What is being asked: From the first line to the last, return the data exactly as written.

Information provided:
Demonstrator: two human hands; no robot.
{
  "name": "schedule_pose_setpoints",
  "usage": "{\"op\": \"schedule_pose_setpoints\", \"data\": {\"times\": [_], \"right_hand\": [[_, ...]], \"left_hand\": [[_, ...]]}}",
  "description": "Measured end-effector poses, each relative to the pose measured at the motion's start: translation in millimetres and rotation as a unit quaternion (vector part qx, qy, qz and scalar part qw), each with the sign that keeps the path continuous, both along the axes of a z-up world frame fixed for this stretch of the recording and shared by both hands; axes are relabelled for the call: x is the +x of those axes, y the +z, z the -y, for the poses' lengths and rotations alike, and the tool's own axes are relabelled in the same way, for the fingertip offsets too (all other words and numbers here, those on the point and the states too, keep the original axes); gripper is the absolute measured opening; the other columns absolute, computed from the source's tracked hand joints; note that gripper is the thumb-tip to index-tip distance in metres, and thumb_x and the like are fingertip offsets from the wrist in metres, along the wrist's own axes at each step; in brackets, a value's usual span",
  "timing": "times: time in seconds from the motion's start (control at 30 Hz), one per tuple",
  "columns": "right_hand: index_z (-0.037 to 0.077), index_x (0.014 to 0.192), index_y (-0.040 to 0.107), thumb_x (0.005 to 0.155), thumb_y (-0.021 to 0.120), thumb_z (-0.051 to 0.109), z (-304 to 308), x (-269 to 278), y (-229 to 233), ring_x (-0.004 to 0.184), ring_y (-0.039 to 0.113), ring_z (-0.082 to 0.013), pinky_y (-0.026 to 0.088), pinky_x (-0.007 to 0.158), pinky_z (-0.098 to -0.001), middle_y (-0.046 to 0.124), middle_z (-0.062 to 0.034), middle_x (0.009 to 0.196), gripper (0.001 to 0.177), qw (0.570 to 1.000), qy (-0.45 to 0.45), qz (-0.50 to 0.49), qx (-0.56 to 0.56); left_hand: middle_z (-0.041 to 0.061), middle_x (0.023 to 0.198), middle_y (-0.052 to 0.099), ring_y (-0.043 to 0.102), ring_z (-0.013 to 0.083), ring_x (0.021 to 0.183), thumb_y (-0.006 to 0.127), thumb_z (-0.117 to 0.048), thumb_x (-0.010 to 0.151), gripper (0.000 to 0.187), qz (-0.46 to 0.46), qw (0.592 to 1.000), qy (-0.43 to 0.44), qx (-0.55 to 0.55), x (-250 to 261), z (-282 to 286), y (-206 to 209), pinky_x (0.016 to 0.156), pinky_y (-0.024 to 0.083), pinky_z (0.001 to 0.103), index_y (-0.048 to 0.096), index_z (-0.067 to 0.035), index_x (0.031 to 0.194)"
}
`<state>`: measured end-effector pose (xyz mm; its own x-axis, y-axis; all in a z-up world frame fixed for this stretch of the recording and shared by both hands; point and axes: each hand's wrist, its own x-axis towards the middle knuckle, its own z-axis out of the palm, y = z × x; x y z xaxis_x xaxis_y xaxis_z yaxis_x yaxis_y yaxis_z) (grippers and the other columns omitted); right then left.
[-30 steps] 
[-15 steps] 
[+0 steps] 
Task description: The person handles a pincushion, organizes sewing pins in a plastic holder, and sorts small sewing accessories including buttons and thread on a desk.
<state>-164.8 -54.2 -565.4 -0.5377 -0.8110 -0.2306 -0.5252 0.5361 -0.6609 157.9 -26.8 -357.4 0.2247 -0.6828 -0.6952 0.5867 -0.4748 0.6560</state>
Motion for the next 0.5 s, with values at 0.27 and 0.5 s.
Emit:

Written answer:
Demonstrator: two human hands; no robot.
{
  "name": "schedule_pose_setpoints",
  "usage": "{\"op\": \"schedule_pose_setpoints\", \"data\": {\"times\": [_], \"right_hand\": [[_, ...]], \"left_hand\": [[_, ...]]}}",
  "description": "Measured end-effector poses, each relative to the pose measured at the motion's start: translation in millimetres and rotation as a unit quaternion (vector part qx, qy, qz and scalar part qw), each with the sign that keeps the path continuous, both along the axes of a z-up world frame fixed for this stretch of the recording and shared by both hands; axes are relabelled for the call: x is the +x of those axes, y the +z, z the -y, for the poses' lengths and rotations alike, and the tool's own axes are relabelled in the same way, for the fingertip offsets too (all other words and numbers here, those on the point and the states too, keep the original axes); gripper is the absolute measured opening; the other columns absolute, computed from the source's tracked hand joints; note that gripper is the thumb-tip to index-tip distance in metres, and thumb_x and the like are fingertip offsets from the wrist in metres, along the wrist's own axes at each step; in brackets, a value's usual span",
  "timing": "times: time in seconds from the motion's start (control at 30 Hz), one per tuple",
  "columns": "right_hand: index_z (-0.037 to 0.077), index_x (0.014 to 0.192), index_y (-0.040 to 0.107), thumb_x (0.005 to 0.155), thumb_y (-0.021 to 0.120), thumb_z (-0.051 to 0.109), z (-304 to 308), x (-269 to 278), y (-229 to 233), ring_x (-0.004 to 0.184), ring_y (-0.039 to 0.113), ring_z (-0.082 to 0.013), pinky_y (-0.026 to 0.088), pinky_x (-0.007 to 0.158), pinky_z (-0.098 to -0.001), middle_y (-0.046 to 0.124), middle_z (-0.062 to 0.034), middle_x (0.009 to 0.196), gripper (0.001 to 0.177), qw (0.570 to 1.000), qy (-0.45 to 0.45), qz (-0.50 to 0.49), qx (-0.56 to 0.56); left_hand: middle_z (-0.041 to 0.061), middle_x (0.023 to 0.198), middle_y (-0.052 to 0.099), ring_y (-0.043 to 0.102), ring_z (-0.013 to 0.083), ring_x (0.021 to 0.183), thumb_y (-0.006 to 0.127), thumb_z (-0.117 to 0.048), thumb_x (-0.010 to 0.151), gripper (0.000 to 0.187), qz (-0.46 to 0.46), qw (0.592 to 1.000), qy (-0.43 to 0.44), qx (-0.55 to 0.55), x (-250 to 261), z (-282 to 286), y (-206 to 209), pinky_x (0.016 to 0.156), pinky_y (-0.024 to 0.083), pinky_z (0.001 to 0.103), index_y (-0.048 to 0.096), index_z (-0.067 to 0.035), index_x (0.031 to 0.194)"
}
`<state>`: measured end-effector pose (xyz mm; its own x-axis, y-axis; all in a z-up world frame fixed for this stretch of the recording and shared by both hands; point and axes: each hand's wrist, its own x-axis towards the middle knuckle, its own z-axis out of the palm, y = z × x; x y z xaxis_x xaxis_y xaxis_z yaxis_x yaxis_y yaxis_z) (grippers and the other columns omitted); right then left.
[-30 steps] 
[-15 steps] 
[+0 steps] 
Task description: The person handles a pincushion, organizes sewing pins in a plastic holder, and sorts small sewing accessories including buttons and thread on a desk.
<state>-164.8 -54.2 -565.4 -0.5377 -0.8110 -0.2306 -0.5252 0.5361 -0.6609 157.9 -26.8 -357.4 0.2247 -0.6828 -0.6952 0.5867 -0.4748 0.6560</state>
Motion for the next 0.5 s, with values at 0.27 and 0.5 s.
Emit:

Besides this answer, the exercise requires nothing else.